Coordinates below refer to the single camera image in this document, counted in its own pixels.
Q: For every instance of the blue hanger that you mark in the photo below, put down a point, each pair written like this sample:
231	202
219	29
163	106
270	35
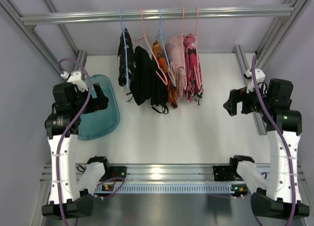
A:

▶ **Exercise prompt**: Return each entry exactly as given. Leave the images out.

▶ **Result of the exercise**:
Coordinates below refer to the single camera image in this document, counted in its own pixels.
Q: For every instance of the blue hanger that you mark in the photo below, put down a point, each pair written like this sample:
231	202
219	29
163	106
270	35
A:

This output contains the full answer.